What you will do
Which lines mention "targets"? Show each one from the listing.

Provided data
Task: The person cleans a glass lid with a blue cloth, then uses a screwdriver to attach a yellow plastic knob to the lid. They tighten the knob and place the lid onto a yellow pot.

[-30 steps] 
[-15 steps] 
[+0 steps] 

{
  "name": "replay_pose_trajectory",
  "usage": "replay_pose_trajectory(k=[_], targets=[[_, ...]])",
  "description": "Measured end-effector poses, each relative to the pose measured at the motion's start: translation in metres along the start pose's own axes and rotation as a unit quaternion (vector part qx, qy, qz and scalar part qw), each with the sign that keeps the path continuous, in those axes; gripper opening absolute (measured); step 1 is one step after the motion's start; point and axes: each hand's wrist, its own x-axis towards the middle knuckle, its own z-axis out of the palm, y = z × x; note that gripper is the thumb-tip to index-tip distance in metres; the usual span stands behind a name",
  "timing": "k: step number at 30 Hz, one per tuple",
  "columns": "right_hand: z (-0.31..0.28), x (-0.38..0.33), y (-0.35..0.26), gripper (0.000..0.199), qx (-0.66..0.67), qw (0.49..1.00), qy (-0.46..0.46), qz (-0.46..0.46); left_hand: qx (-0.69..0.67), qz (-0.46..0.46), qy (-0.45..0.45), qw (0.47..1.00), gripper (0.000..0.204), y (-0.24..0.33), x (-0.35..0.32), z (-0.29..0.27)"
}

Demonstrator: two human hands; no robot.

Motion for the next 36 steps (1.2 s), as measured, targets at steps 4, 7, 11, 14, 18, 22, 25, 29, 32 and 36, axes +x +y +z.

Answer to the problem
  "usage": "replay_pose_trajectory(k=[_], targets=[[_, ...]])",
Motion for the next 36 steps (1.2 s), as measured, targets at steps 4, 7, 11, 14, 18, 22, 25, 29, 32 and 36, axes +x +y +z.

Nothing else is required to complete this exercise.